EXERCISE AIM:
The expected output is a verbatim reprint of the lines from the beginning of the data that follows through the line that contains "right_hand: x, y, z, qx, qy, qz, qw".

Stored records

((

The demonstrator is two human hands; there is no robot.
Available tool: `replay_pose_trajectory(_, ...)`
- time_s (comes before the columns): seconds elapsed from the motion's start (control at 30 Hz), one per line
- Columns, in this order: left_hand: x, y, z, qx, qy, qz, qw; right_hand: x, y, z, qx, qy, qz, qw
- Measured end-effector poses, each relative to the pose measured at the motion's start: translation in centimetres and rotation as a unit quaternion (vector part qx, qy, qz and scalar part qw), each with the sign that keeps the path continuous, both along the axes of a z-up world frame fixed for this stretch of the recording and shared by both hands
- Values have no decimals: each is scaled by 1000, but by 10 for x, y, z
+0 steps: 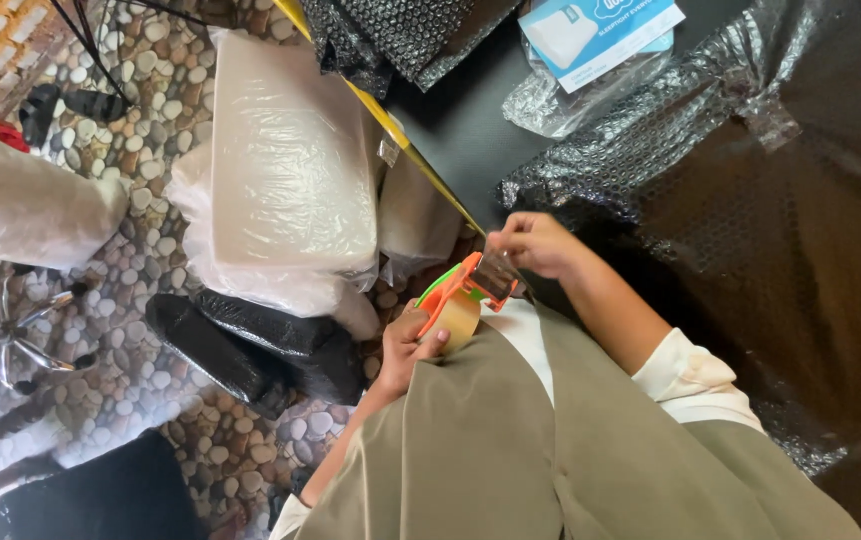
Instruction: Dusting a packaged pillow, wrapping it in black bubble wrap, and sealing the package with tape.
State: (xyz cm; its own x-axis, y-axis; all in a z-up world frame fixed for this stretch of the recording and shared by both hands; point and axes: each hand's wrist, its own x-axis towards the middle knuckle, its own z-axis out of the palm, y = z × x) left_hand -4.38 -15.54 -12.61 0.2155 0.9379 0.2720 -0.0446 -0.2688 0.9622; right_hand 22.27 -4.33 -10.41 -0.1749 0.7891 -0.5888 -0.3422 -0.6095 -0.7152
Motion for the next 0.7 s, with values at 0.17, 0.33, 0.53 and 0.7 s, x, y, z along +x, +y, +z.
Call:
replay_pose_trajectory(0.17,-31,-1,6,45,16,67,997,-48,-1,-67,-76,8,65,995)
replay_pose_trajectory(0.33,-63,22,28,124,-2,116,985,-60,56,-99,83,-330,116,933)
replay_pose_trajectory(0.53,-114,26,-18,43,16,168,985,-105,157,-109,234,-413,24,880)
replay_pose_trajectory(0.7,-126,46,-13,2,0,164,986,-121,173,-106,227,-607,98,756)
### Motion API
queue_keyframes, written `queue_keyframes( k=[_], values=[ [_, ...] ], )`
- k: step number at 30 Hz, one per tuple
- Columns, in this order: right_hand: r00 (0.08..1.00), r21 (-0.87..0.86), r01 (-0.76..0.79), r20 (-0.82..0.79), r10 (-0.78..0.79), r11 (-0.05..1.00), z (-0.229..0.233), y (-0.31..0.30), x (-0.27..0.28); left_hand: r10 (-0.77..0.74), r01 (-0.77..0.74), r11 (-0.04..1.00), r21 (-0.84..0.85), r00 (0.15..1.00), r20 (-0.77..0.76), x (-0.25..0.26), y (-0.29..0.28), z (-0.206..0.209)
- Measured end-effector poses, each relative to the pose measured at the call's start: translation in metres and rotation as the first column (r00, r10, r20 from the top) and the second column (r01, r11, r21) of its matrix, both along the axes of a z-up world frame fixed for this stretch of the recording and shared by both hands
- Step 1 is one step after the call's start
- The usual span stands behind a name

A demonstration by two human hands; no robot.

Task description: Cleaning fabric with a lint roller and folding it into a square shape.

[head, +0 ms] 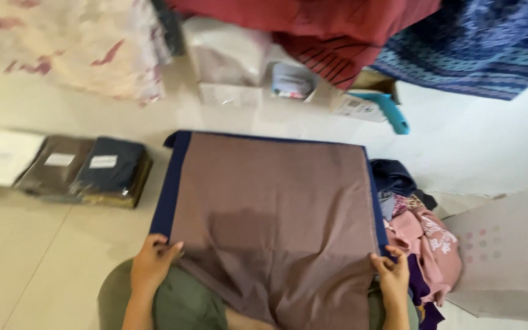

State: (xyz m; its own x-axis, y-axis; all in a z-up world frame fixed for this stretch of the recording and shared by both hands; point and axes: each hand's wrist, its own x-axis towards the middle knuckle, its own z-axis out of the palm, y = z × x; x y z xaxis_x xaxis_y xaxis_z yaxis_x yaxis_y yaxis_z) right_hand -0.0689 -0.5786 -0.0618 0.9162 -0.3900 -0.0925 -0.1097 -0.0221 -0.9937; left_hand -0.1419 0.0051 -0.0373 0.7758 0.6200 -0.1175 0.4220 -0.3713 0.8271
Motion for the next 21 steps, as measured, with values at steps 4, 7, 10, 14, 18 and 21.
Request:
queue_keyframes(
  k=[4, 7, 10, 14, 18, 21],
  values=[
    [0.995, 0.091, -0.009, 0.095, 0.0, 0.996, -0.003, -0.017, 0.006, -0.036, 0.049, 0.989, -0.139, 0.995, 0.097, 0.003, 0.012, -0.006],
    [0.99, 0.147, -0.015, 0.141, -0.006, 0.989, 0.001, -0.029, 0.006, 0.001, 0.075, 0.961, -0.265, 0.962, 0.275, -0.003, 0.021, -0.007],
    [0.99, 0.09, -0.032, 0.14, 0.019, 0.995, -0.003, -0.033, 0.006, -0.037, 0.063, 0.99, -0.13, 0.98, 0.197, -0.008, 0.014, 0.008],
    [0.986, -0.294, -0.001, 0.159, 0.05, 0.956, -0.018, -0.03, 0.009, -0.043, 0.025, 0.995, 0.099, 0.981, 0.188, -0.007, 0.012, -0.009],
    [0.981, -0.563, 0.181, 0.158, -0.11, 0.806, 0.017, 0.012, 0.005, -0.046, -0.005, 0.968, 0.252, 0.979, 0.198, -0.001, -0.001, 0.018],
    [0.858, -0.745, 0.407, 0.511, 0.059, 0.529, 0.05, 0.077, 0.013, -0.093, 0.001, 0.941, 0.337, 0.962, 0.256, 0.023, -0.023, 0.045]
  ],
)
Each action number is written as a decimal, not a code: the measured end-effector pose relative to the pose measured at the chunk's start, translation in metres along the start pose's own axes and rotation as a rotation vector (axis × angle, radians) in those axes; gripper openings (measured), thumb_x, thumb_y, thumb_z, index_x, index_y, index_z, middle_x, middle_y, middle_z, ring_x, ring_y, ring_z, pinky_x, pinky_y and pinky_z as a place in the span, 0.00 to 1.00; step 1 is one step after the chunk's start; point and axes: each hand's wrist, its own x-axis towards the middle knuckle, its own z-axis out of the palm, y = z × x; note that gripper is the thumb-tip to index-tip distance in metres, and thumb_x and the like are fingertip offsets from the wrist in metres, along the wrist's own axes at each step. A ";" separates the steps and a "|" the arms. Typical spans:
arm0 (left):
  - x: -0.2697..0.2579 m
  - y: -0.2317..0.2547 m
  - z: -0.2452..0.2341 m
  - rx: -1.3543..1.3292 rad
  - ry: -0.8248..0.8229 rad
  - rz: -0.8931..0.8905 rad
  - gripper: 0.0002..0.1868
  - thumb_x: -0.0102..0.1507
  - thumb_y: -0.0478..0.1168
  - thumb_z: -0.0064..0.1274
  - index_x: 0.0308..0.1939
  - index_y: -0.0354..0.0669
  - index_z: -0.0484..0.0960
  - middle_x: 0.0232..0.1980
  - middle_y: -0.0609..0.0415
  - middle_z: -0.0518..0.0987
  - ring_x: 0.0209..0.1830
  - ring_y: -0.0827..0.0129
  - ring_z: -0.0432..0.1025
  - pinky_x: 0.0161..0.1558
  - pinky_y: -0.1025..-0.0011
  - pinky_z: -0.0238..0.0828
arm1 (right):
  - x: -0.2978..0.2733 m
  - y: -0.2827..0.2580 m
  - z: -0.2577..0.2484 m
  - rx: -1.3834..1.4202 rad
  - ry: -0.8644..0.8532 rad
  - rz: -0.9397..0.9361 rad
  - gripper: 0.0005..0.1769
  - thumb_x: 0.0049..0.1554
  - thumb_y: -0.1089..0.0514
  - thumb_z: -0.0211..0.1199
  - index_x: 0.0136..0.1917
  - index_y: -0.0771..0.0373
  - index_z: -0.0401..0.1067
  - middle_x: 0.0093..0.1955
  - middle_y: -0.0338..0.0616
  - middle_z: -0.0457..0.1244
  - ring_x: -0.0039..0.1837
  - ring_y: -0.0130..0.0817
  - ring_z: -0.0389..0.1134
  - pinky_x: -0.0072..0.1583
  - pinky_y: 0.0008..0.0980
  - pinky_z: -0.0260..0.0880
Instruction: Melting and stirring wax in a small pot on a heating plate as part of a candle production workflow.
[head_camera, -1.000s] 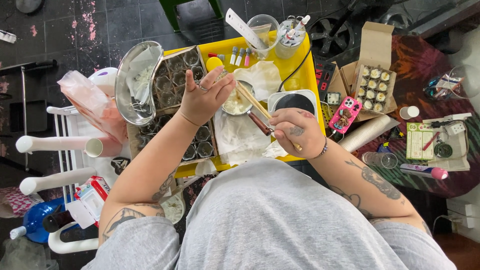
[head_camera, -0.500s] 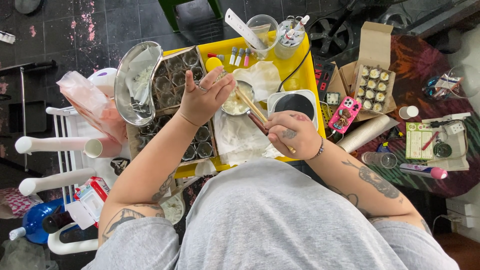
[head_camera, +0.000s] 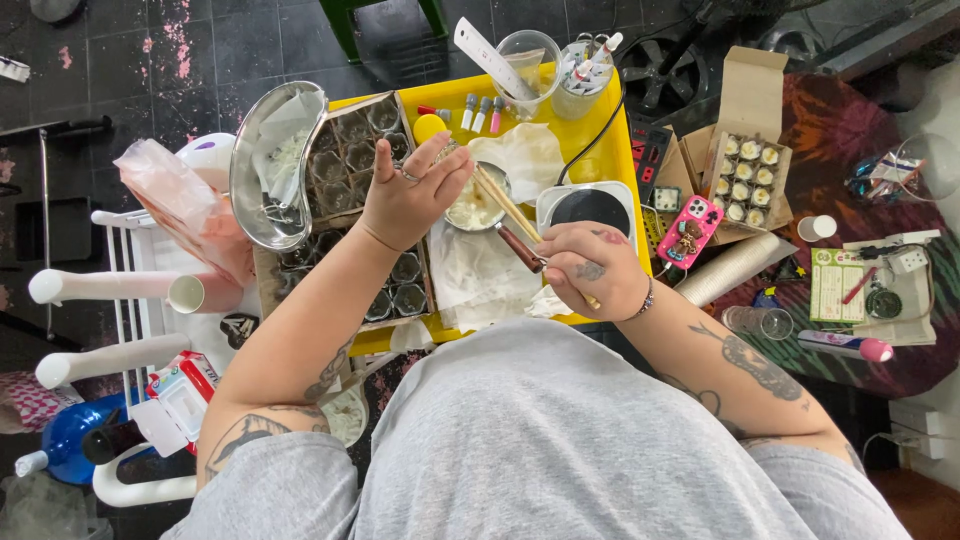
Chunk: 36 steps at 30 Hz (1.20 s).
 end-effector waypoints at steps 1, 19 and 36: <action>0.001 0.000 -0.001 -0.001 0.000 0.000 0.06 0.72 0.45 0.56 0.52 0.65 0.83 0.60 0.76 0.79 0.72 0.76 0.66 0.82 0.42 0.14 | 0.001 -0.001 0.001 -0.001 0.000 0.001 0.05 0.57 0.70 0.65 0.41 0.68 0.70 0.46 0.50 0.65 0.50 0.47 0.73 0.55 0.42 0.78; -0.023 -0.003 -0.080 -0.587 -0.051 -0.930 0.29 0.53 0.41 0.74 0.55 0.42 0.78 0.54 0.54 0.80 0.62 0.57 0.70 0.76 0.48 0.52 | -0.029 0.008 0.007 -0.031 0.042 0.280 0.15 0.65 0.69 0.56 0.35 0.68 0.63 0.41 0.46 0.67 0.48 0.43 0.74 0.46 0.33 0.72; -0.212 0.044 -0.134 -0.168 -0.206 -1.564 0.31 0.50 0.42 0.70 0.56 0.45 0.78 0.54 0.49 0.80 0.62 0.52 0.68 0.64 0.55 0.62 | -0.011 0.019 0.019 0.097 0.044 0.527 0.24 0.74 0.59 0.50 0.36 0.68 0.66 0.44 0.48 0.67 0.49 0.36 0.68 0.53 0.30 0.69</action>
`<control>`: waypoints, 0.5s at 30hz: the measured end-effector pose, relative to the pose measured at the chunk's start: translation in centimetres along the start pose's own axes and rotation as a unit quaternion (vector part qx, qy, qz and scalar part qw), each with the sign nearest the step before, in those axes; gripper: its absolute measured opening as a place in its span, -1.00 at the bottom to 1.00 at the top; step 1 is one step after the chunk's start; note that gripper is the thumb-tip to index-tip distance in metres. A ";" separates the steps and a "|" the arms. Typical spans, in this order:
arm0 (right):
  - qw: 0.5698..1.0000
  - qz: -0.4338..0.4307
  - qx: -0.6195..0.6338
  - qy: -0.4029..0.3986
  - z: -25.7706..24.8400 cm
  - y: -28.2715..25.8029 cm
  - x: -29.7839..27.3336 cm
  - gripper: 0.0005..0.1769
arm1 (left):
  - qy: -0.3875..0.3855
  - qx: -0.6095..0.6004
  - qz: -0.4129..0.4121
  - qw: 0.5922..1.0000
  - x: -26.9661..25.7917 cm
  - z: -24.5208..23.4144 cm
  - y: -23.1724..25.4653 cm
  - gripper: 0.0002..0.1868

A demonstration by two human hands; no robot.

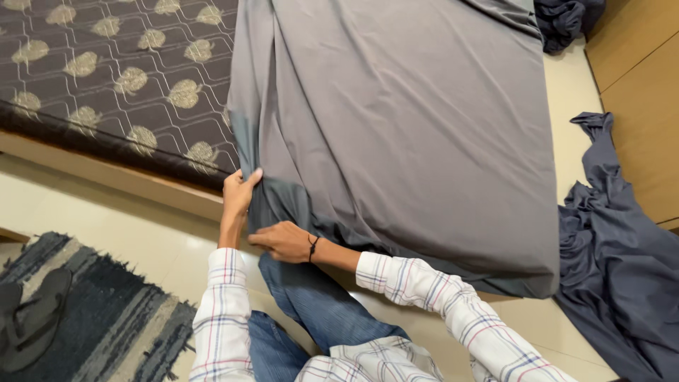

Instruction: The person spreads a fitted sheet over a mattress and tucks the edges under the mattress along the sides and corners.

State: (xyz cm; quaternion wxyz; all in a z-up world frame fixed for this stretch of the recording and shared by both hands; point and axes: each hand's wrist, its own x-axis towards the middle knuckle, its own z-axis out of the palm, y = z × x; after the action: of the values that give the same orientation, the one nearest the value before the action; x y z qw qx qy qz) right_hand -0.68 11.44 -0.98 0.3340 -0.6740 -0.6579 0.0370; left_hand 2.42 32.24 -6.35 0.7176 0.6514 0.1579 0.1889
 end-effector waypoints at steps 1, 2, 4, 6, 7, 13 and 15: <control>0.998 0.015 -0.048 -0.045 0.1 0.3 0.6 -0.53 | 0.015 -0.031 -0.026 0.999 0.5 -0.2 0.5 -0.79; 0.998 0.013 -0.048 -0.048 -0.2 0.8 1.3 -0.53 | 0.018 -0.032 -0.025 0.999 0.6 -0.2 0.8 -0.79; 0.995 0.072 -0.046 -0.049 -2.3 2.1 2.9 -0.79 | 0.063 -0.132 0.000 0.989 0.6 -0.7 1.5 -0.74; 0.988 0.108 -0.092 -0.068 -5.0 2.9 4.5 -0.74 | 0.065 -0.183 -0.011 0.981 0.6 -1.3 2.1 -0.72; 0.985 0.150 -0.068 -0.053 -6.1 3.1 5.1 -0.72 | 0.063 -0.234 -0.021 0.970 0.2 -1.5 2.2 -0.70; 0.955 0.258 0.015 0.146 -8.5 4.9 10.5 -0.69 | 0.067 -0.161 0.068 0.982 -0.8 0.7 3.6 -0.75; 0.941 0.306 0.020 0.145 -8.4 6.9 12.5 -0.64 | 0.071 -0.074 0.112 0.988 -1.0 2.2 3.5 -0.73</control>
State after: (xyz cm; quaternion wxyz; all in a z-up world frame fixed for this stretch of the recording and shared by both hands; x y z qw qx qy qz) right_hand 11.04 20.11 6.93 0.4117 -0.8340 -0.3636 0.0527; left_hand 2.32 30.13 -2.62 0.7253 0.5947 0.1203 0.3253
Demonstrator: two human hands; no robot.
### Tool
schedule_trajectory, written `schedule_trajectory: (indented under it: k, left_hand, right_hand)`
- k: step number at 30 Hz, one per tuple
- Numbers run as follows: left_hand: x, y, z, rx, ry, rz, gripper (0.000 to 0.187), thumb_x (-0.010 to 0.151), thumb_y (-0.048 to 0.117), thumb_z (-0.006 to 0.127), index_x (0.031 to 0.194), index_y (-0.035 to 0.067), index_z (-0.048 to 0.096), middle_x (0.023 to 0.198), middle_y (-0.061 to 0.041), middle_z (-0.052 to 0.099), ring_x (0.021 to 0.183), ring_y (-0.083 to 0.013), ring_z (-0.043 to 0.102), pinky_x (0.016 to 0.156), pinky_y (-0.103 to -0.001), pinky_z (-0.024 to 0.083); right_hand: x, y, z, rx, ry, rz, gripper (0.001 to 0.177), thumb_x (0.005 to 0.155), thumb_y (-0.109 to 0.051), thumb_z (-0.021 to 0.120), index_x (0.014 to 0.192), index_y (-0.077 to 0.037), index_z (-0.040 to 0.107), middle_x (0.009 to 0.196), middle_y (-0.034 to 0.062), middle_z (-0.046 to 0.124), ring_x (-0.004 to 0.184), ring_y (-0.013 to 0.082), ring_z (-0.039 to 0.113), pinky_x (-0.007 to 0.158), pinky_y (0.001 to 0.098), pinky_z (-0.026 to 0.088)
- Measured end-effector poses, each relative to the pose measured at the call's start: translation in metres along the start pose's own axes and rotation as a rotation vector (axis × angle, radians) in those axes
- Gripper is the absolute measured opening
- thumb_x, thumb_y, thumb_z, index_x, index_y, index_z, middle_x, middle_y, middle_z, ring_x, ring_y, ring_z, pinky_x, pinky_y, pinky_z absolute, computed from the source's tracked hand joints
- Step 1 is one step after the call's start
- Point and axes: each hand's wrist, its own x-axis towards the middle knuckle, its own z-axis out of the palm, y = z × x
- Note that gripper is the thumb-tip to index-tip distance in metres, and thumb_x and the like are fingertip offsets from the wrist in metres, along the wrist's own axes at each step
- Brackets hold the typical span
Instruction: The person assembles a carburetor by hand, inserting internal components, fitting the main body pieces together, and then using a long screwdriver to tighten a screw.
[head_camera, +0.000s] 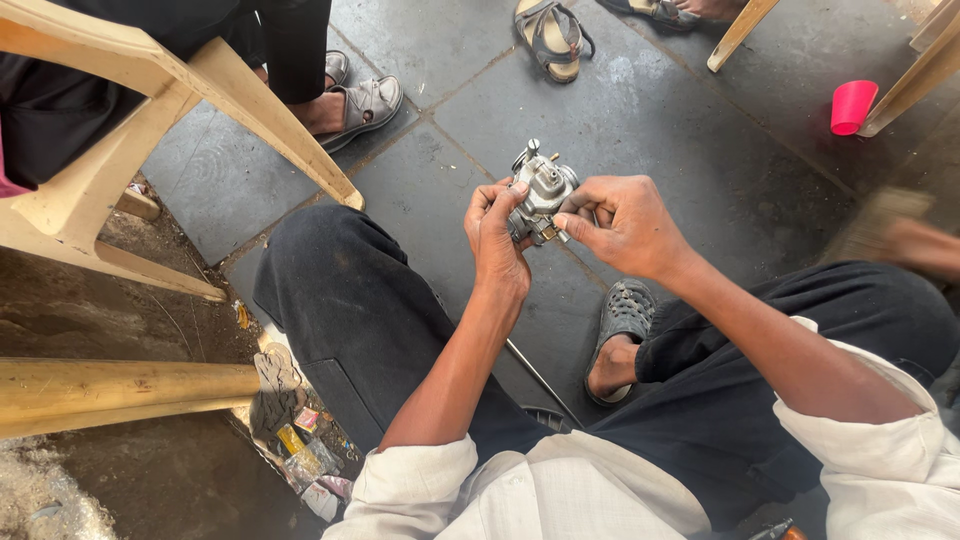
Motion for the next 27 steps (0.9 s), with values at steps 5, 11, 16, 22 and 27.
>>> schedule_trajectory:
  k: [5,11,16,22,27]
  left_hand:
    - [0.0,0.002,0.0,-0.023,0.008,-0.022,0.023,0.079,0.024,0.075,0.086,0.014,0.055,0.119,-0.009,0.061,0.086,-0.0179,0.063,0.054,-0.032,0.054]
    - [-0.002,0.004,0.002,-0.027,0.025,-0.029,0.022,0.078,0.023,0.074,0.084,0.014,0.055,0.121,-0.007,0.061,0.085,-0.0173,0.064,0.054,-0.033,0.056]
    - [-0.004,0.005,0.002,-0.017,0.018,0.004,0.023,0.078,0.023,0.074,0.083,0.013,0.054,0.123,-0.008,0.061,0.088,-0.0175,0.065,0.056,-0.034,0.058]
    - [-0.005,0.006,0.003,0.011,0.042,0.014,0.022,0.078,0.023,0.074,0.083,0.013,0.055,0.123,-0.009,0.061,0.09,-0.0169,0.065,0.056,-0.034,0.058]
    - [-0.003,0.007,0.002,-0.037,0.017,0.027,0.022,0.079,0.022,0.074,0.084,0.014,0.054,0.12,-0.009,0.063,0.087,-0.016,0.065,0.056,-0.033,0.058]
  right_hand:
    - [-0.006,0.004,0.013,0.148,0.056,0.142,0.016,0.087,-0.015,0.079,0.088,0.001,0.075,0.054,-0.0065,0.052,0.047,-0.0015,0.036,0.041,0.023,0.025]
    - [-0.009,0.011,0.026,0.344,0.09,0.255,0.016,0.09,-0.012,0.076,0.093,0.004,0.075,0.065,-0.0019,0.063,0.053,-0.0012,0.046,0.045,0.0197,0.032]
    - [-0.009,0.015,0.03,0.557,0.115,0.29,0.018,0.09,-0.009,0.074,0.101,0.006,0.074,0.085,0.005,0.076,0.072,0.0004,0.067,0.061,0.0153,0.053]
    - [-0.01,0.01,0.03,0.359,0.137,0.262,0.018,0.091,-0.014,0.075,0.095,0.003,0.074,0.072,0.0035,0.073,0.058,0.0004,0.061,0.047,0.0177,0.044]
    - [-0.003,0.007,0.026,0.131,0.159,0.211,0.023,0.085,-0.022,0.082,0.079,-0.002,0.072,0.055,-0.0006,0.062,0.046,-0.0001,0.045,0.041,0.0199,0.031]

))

EXERCISE ANSWER:
The demonstrator is two human hands; there is no robot.
Available tool: `replay_pose_trajectory(_, ...)`
- time_s (comes before the columns): seconds elapsed from the motion's start (control at 30 Hz), one per line
- Columns, in this order: left_hand: x, y, z, qx, qy, qz, qw; right_hand: x, y, z, qx, qy, qz, qw

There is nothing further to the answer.